InnoDB Plugin Compression With Benchmarks

Following the announcement of InnoDB Plugin 1.01 I was keen to get some time over to give it a try (yes, I’ve been busy and this post has been in edit for some time now). I first tried the shortcut and downloaded the precompiled plugin, but got linker errors and messages of the wrong API (turns out it’s built against 5.1.23 and I was trying on 5.1.22). I also had an issue with the RHEL4 specific RPMs and the glibc specific plugin. Seeing where this was going, I figured it was quicker to recompile the lot from source. This was a painless process.

As I am quite intrigued by the compression facility, I shortly after the compilation proceeded by trying to create a table:

1
2
3
4
5
6
7
8
9
10
11
12
13
14
15
mysql> CREATE TABLE compressed_4 (id int(11) primary key, txt char(8)) 
Engine=InnoDB ROW_FORMAT=COMPRESSED KEY_BLOCK_SIZE=4;
Query OK, 0 rows affected, 5 warnings (0.00 sec)

mysql> show warnings;
+---------+------+----------------------------------------------------------------+
| Level   | Code | Message                                                        |
+---------+------+----------------------------------------------------------------+
| Warning | 1478 | InnoDB: KEY_BLOCK_SIZE requires innodb_file_per_table.         |
| Warning | 1478 | InnoDB: KEY_BLOCK_SIZE requires innodb_file_format > Antelope. |
| Warning | 1478 | InnoDB: ignoring KEY_BLOCK_SIZE=4.                             |
| Warning | 1478 | InnoDB: ROW_FORMAT=COMPRESSED requires innodb_file_per_table.  |
| Warning | 1478 | InnoDB: assuming ROW_FORMAT=COMPACT.                           |
+---------+------+----------------------------------------------------------------+
5 rows in set (0.00 sec)

Primary mistake: Not reading the docs properly.

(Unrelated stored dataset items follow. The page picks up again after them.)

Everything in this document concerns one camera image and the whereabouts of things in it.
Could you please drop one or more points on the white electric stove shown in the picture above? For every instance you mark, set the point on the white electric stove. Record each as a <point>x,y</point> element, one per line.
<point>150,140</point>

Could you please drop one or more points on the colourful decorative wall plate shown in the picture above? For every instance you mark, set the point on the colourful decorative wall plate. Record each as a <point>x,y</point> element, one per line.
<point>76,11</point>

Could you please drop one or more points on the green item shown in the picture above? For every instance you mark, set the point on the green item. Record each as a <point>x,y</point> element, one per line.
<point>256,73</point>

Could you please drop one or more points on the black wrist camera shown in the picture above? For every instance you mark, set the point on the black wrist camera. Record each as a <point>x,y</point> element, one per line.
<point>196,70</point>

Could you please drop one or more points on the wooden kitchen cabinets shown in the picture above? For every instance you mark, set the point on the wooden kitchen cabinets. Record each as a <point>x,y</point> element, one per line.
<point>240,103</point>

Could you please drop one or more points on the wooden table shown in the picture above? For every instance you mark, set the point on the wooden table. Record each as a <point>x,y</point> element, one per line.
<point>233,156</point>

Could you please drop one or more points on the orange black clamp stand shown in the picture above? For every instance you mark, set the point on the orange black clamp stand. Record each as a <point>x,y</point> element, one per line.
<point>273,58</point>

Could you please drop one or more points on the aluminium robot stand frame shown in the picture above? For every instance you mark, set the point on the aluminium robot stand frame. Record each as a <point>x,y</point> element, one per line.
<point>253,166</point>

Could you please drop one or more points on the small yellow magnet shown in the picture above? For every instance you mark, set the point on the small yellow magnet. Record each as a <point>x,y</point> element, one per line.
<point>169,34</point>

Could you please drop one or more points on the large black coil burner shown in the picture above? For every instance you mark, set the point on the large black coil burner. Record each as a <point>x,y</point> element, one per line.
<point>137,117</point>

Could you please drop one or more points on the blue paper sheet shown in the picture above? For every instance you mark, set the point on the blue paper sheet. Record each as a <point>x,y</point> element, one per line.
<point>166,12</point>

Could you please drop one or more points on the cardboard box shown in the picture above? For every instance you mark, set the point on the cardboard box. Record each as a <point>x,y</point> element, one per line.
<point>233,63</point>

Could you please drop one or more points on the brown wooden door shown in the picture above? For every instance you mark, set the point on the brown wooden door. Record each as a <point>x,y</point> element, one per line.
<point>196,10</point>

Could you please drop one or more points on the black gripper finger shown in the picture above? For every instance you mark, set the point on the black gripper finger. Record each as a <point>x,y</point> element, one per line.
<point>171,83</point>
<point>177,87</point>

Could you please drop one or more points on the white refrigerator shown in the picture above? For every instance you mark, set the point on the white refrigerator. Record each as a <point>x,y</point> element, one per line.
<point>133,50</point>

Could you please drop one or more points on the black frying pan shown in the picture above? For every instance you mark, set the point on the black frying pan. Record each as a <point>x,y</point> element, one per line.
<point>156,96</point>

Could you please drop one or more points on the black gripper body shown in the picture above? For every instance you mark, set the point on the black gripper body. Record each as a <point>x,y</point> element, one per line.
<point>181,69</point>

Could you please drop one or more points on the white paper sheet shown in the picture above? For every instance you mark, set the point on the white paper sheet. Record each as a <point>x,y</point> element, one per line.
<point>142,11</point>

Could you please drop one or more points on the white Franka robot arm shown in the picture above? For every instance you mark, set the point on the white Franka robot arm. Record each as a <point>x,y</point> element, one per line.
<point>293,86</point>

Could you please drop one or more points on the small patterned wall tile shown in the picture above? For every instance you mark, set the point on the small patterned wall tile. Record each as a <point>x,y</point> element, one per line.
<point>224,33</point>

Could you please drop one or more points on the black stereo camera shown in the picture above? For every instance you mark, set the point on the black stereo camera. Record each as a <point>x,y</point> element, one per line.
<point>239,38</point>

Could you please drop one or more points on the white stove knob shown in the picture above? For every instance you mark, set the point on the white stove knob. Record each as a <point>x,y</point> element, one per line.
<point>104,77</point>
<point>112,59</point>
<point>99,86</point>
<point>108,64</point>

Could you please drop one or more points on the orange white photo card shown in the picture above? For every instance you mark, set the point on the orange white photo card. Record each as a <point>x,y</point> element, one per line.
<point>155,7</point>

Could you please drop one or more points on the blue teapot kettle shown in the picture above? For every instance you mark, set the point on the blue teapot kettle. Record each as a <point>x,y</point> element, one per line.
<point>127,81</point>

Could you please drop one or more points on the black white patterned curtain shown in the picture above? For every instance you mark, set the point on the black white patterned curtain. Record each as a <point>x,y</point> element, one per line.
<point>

So after sticking innodb_file_per_table=1 and innodb_file_format=“Barracuda” into my.cnf and restart MySQL, the creation worked fine. I created three tables, 3 with compression and 1 without:

1
2
3
4
CREATE TABLE compressed_4 (id int(11) PRIMARY KEY, txt char(8)) Engine=InnoDB ROW_FORMAT=COMPRESSED KEY_BLOCK_SIZE=4;
CREATE TABLE compressed_8 (id int(11) PRIMARY KEY, txt char(8)) Engine=InnoDB ROW_FORMAT=COMPRESSED KEY_BLOCK_SIZE=8;
CREATE TABLE compressed_1 (id int(11) PRIMARY KEY, txt char(8)) Engine=InnoDB ROW_FORMAT=COMPRESSED KEY_BLOCK_SIZE=1;
CREATE TABLE noncompressed_4 (id int(11) PRIMARY KEY, txt char(8)) Engine=InnoDB;

I then proceeded to insert 50000 rows and inspect the on-disk size:

1
2
3
4
5
# du /var/lib/mysql_i/testing/*.ibd
3076    /var/lib/mysql_i/testing/compressed_1.ibd
4100    /var/lib/mysql_i/testing/compressed_4.ibd
6156    /var/lib/mysql_i/testing/compressed_8.ibd
10256   /var/lib/mysql_i/testing/noncompressed_4.ibd

So far so good! 30% with 1K page size (referred to as KEY_BLOCK_SIZE at table creation because MySQL doesn’t allow storage engines to add their own syntax (another FIXME for our friends at MySQL? At least one should get the option in my opinion)).

But what is the performance like? Both the insert and select benchmarks are done with to a ramdisk. I want to know the impact on the CPUs and the difference between the different compression rates, not the performance of the disks:

1
2
3
4
1K insert time: 7.4322438240051 seconds.
4K insert time: 5.1487679481506 seconds.
8K insert time: 4.8629088401794 seconds.
NC insert time: 3.5483801364899 seconds. (No Compression)

Pretty much what I expected for the inserts.

Selects are another story altogether though:

1
2
3
4
5
6
7
8
9
10
11
12
13
14
1K select time: 1.8464620113373 seconds.
4K select time: 1.7520101070404 seconds.
8K select time: 1.6863808631897 seconds.
NC select time: 1.631724023819 seconds. (No Compression)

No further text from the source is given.